Failure Model
IntentusNet has an explicit failure model. Every failure is categorized, recorded, and surfaced with typed error codes. This document covers the complete failure taxonomy.
Error Code Taxonomy
Error Code Reference
| Code | Category | Retryable | Description |
|---|---|---|---|
VALIDATION_ERROR | Validation | No | Invalid input envelope |
PAYLOAD_TOO_LARGE | Validation | No | Payload exceeds size limit |
ROUTING_ERROR | Routing | Maybe | General routing failure |
CAPABILITY_NOT_FOUND | Routing | No | No agent handles intent |
AGENT_ERROR | Agent | Maybe | Agent returned error |
AGENT_TIMEOUT | Agent | Yes | Agent execution timeout |
AGENT_UNAVAILABLE | Agent | Yes | Agent not reachable |
INTERNAL_AGENT_ERROR | Agent | Maybe | Unhandled exception in agent |
TRANSPORT_ERROR | Transport | Yes | Transport layer failure |
PROTOCOL_ERROR | Transport | No | Protocol violation |
UNAUTHORIZED | Security | No | Access denied |
RATE_LIMIT | Security | Yes | Rate limit exceeded |
EMCL_FAILURE | Security | No | Encryption/decryption failure |
WORKFLOW_ABORTED | Internal | No | Workflow terminated |
Failure Scenarios
Scenario 1: Invalid Envelope
envelope = IntentEnvelope(
version="2.0", # Unsupported version
intent=IntentRef(name="", version="1.0"), # Empty intent name
# ...
)
response = router.route_intent(envelope)
# response.status == "error"
# response.error.code == ErrorCode.VALIDATION_ERROR
# response.error.message == "Invalid envelope: unsupported version"

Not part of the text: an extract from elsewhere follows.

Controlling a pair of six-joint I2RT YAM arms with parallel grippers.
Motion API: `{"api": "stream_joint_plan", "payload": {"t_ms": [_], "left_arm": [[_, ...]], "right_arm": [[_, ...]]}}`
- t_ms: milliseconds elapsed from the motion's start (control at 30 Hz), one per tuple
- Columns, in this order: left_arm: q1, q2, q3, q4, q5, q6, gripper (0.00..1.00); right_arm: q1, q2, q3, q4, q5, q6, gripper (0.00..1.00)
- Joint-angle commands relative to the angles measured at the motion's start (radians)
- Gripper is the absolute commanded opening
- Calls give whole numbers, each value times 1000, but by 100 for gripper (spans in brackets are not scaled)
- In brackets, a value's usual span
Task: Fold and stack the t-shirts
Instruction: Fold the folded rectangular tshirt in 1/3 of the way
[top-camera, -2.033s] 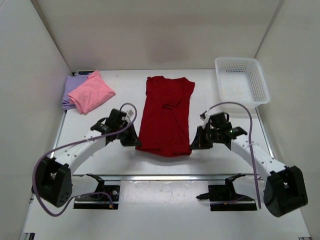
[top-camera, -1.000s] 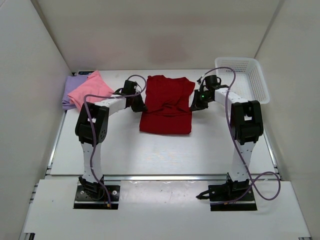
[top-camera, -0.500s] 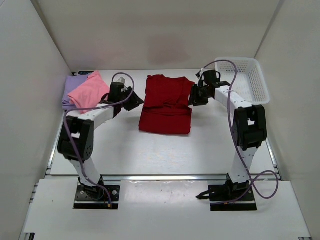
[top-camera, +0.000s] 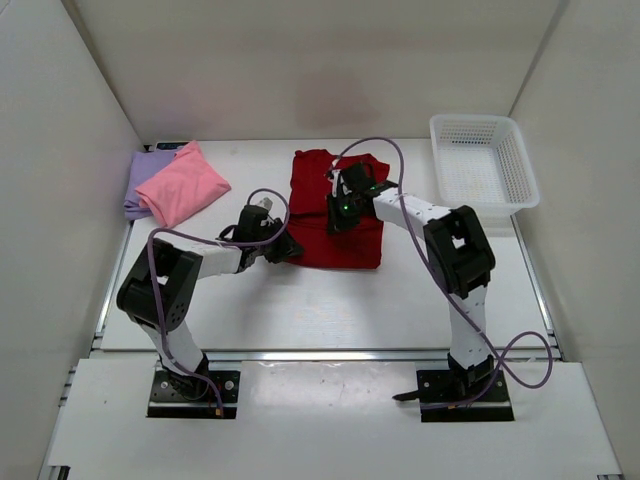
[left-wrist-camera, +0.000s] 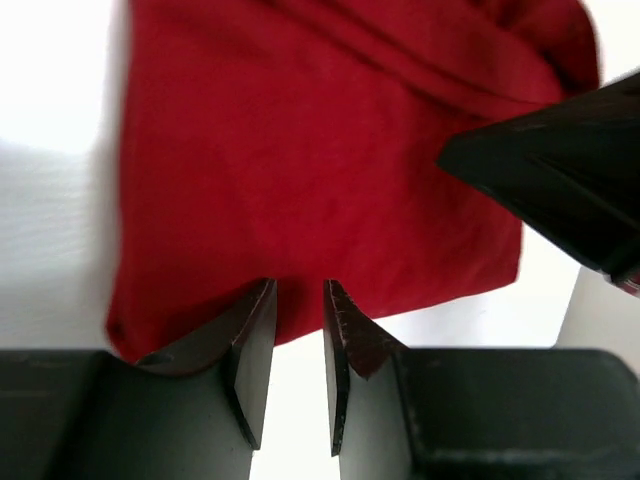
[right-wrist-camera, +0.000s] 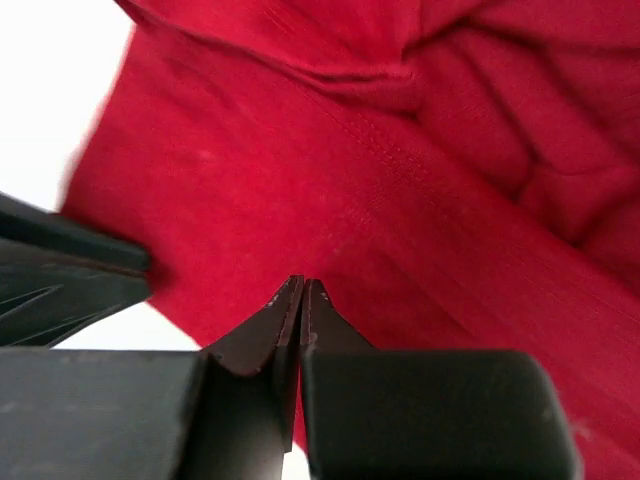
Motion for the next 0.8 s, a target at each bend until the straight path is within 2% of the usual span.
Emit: {"api": "stream_joint_plan", "payload": {"t_ms": [0,133,467,600,633,700,767], "left_arm": [[10,-23,-35,61,5,-5,35],[16,-41,-71,73,-15,-10,35],[22,-7,-93,81,6,-18,35],[21,-27,-93,79,-1,-27,34],[18,-41,-85,75,-1,-27,34],[18,-55,-75,66,0,-22,34],[19,-72,-73,58,-12,-22,35]], "right_arm": [[9,34,21,47,29,21,0],[-1,73,27,81,60,41,0],[-12,151,83,191,274,12,0],[-69,225,336,78,261,18,0],[-84,222,390,52,268,12,0],[-99,185,394,53,259,9,0],[-110,78,276,81,217,20,0]]}}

# response.error.retryable == False
Scenario 2: No Matching Agent
envelope = IntentEnvelope(
intent=IntentRef(name="UnknownIntent", version="1.0"),
# ...
)
response = router.route_intent(envelope)
# response.status == "error"
# response.error.code == ErrorCode.CAPABILITY_NOT_FOUND
# response.error.message == "No agent found for intent: UnknownIntent/1.0"
Scenario 3: Agent Failure with Fallback
# FALLBACK strategy
envelope.routing = RoutingOptions(strategy=RoutingStrategy.FALLBACK)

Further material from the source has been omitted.